Your objective -> Print back every record below, exactly as it stands.

Items listed in a dataset:
======

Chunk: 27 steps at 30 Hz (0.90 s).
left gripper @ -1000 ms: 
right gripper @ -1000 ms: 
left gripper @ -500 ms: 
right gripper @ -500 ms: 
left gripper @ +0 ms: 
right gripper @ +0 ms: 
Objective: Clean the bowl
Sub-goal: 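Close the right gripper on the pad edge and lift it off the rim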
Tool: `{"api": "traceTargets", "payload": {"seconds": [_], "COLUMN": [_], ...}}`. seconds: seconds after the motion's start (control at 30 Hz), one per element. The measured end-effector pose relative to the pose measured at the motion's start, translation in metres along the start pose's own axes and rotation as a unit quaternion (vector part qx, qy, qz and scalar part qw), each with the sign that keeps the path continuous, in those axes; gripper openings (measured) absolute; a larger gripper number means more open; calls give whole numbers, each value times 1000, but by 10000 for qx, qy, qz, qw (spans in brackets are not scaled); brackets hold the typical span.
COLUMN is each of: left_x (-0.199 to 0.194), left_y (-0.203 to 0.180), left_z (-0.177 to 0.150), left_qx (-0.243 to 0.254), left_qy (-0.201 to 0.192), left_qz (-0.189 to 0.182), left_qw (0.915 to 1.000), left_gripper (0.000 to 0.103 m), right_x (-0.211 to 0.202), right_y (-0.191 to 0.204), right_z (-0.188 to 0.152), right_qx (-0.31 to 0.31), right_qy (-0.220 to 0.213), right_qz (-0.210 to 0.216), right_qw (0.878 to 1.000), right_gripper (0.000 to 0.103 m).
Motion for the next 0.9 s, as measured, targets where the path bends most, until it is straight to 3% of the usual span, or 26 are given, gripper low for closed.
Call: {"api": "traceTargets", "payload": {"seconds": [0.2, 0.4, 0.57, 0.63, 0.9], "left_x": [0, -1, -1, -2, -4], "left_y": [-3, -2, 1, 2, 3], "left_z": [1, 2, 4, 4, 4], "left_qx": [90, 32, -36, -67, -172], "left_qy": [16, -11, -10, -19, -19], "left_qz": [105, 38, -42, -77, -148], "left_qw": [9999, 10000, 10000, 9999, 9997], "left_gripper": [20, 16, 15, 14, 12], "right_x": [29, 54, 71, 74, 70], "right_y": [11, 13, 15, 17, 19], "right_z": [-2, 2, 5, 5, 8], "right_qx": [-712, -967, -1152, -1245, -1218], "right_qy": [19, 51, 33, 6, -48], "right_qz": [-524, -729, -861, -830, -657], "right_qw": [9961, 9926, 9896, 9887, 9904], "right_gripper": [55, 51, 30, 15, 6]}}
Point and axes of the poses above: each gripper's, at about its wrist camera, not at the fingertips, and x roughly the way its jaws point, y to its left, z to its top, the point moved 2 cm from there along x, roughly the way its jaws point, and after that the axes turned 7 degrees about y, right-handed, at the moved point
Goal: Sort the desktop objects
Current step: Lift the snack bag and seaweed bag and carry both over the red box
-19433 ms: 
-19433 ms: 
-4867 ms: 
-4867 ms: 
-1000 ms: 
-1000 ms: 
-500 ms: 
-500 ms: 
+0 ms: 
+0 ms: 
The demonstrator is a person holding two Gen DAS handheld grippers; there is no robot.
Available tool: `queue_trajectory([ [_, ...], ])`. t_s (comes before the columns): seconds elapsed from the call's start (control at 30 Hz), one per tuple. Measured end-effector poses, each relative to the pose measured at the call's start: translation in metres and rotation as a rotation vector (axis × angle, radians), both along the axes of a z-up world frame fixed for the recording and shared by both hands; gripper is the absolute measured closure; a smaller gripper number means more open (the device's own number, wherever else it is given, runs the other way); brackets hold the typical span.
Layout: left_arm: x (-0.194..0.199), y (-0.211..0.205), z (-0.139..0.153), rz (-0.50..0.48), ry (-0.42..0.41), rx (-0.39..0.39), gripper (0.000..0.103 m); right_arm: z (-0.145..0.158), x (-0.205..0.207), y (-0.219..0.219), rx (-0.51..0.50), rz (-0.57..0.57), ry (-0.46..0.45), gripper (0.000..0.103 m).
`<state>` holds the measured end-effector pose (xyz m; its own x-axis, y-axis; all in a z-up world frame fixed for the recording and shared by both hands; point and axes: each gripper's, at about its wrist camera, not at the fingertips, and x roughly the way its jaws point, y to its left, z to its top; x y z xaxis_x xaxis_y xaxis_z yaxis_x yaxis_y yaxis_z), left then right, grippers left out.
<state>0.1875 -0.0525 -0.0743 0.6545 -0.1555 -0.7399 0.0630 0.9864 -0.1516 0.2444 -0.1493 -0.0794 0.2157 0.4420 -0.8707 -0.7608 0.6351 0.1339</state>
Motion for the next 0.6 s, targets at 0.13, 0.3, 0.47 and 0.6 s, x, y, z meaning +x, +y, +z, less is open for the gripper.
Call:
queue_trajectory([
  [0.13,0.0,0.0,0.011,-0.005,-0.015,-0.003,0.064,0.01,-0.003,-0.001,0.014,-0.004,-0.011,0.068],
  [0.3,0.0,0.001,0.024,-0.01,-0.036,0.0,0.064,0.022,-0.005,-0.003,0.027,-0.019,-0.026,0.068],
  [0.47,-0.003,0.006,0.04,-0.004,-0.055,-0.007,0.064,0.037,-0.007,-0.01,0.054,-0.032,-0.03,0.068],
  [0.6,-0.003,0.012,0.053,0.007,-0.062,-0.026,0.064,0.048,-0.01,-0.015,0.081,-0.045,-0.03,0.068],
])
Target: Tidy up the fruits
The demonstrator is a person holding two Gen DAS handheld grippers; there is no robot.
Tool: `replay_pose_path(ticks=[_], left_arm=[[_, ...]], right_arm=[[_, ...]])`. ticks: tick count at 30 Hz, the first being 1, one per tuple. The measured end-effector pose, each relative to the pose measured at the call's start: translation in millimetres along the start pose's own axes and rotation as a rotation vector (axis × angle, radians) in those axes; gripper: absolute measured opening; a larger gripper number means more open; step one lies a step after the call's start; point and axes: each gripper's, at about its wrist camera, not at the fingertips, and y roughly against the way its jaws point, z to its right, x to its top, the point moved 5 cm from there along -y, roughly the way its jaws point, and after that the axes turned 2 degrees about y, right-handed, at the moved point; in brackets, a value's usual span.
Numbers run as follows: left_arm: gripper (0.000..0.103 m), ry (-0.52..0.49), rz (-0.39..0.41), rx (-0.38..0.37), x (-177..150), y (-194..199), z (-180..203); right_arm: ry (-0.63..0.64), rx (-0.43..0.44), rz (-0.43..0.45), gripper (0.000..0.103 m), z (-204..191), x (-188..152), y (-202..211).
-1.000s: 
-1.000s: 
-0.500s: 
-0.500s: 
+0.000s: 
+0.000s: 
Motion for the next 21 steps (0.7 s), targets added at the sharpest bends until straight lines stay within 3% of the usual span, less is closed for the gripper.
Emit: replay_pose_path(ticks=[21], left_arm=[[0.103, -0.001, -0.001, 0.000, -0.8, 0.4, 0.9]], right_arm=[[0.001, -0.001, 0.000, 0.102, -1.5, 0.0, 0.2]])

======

Response area ->
Chunk: 27 steps at 30 Hz (0.90 s).
left gripper @ -1000 ms: 
right gripper @ -1000 ms: 
left gripper @ -500 ms: 
right gripper @ -500 ms: 
left gripper @ +0 ms: 
right gripper @ +0 ms: 
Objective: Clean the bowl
Sub-goal: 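Close the right gripper on the pad edge and lift it off the rim
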Tool: `{"api": "traceTargets", "payload": {"seconds": [_], "COLUMN": [_], ...}}`. seconds: seconds after the motion's start (control at 30 Hz), one per element. The measured end-effector pose relative to the pose measured at the motion's start, translation in metres along the start pose's own axes and rotation as a unit quaternion (vector part qx, qy, qz and scalar part qw), each with the sign that keeps the path continuous, in those axes; gripper openings (measured) absolute; a larger gripper number means more open; calls give whole numbers, each value times 1000, but by 10000 for qx, qy, qz, qw (spans in brackets are not scaled); brackets hold the typical span.
COLUMN is each of: left_x (-0.199 to 0.194), left_y (-0.203 to 0.180), left_z (-0.177 to 0.150), left_qx (-0.243 to 0.254), left_qy (-0.201 to 0.192), left_qz (-0.189 to 0.182), left_qw (0.915 to 1.000), left_gripper (0.000 to 0.103 m), right_x (-0.211 to 0.202), right_y (-0.191 to 0.204), right_z (-0.188 to 0.152), right_qx (-0.31 to 0.31), right_qy (-0.220 to 0.213), right_qz (-0.210 to 0.216), right_qw (0.878 to 1.000), right_gripper (0.000 to 0.103 m).
Motion for the next 0.9 s, as measured, targets where the path bends most, until it is straight to 3% of the usual span, or 26 are given, gripper low for closed.
Call: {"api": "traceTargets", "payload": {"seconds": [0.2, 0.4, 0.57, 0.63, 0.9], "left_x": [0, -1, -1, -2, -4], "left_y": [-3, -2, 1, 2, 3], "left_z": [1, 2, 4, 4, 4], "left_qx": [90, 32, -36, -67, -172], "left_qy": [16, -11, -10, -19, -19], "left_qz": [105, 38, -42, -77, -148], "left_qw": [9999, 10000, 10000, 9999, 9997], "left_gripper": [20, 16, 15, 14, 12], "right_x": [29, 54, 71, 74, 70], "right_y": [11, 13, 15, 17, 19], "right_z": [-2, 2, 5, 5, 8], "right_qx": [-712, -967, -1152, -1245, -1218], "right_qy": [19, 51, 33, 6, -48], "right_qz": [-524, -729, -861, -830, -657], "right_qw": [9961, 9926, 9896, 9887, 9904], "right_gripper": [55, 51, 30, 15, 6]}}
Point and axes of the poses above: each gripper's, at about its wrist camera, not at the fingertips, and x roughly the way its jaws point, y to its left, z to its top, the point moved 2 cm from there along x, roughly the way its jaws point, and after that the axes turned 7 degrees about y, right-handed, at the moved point
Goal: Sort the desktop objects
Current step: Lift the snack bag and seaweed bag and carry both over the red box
-19433 ms: 
-19433 ms: 
-4867 ms: 
-4867 ms: 
-1000 ms: 
-1000 ms: 
-500 ms: 
-500 ms: 
+0 ms: 
+0 ms: 
The demonstrator is a person holding two Gen DAS handheld grippers; there is no robot.
Available tool: `queue_trajectory([ [_, ...], ])`. t_s (comes before the columns): seconds elapsed from the call's start (control at 30 Hz), one per tuple. Measured end-effector poses, each relative to the pose measured at the call's start: translation in metres and rotation as a rotation vector (axis × angle, radians), both along the axes of a z-up world frame fixed for the recording and shared by both hands; gripper is the absolute measured closure; a smaller gripper number means more open (the device's own number, wherever else it is given, runs the other way); brackets hold the typical span.
Layout: left_arm: x (-0.194..0.199), y (-0.211..0.205), z (-0.139..0.153), rz (-0.50..0.48), ry (-0.42..0.41), rx (-0.39..0.39), gripper (0.000..0.103 m); right_arm: z (-0.145..0.158), x (-0.205..0.207), y (-0.219..0.219), rx (-0.51..0.50), rz (-0.57..0.57), ry (-0.46..0.45), gripper (0.000..0.103 m).
`<state>` holds the measured end-effector pose (xyz m; its own x-axis, y-axis; all in a z-up world frame fixed for the recording and shared by both hands; point and axes: each gripper's, at about its wrist camera, not at the fingertips, and x roughly the way its jaws point, y to its left, z to its top; x y z xaxis_x xaxis_y xaxis_z yaxis_x yaxis_y yaxis_z), left then right, grippers left out.
<state>0.1875 -0.0525 -0.0743 0.6545 -0.1555 -0.7399 0.0630 0.9864 -0.1516 0.2444 -0.1493 -0.0794 0.2157 0.4420 -0.8707 -0.7608 0.6351 0.1339</state>
Motion for the next 0.6 s, targets at 0.13, 0.3, 0.47 and 0.6 s, x, y, z meaning +x, +y, +z, less is open for the gripper.
Call:
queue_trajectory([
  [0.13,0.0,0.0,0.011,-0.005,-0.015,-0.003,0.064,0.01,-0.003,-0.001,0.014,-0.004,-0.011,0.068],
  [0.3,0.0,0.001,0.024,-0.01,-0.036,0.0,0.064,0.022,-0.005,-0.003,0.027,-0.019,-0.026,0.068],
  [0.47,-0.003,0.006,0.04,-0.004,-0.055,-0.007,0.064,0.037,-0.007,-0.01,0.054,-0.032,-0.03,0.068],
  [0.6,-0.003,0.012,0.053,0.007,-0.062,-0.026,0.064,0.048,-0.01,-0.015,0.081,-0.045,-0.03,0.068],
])
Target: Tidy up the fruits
The demonstrator is a person holding two Gen DAS handheld grippers; there is no robot.
Tool: `replay_pose_path(ticks=[_], left_arm=[[_, ...]], right_arm=[[_, ...]])`. ticks: tick count at 30 Hz, the first being 1, one per tuple. The measured end-effector pose, each relative to the pose measured at the call's start: translation in millimetres along the start pose's own axes and rotation as a rotation vector (axis × angle, radians) in those axes; gripper: absolute measured opening; a larger gripper number means more open; step one lies a step after the call's start; point and axes: each gripper's, at about its wrist camera, not at the fingertips, and y roughly against the way its jaws point, z to its right, x to its top, the point moved 5 cm from there along -y, roughly the way its jaws point, and after that the axes turned 2 degrees about y, right-handed, at the moved point; in brackets, a value's usual span.
Numbers run as follows: left_arm: gripper (0.000..0.103 m), ry (-0.52..0.49), rz (-0.39..0.41), rx (-0.38..0.37), x (-177..150), y (-194..199), z (-180..203); right_arm: ry (-0.63..0.64), rx (-0.43..0.44), rz (-0.43..0.45), gripper (0.000..0.103 m), z (-204..191), x (-188..152), y (-202..211).
-1.000s: 
-1.000s: 
-0.500s: 
-0.500s: 
+0.000s: 
+0.000s: 
Motion for the next 21 steps (0.7 s), targets added at the sharpest bends until straight lines stay within 3% of the usual span, less is closed for the gripper.
Emit: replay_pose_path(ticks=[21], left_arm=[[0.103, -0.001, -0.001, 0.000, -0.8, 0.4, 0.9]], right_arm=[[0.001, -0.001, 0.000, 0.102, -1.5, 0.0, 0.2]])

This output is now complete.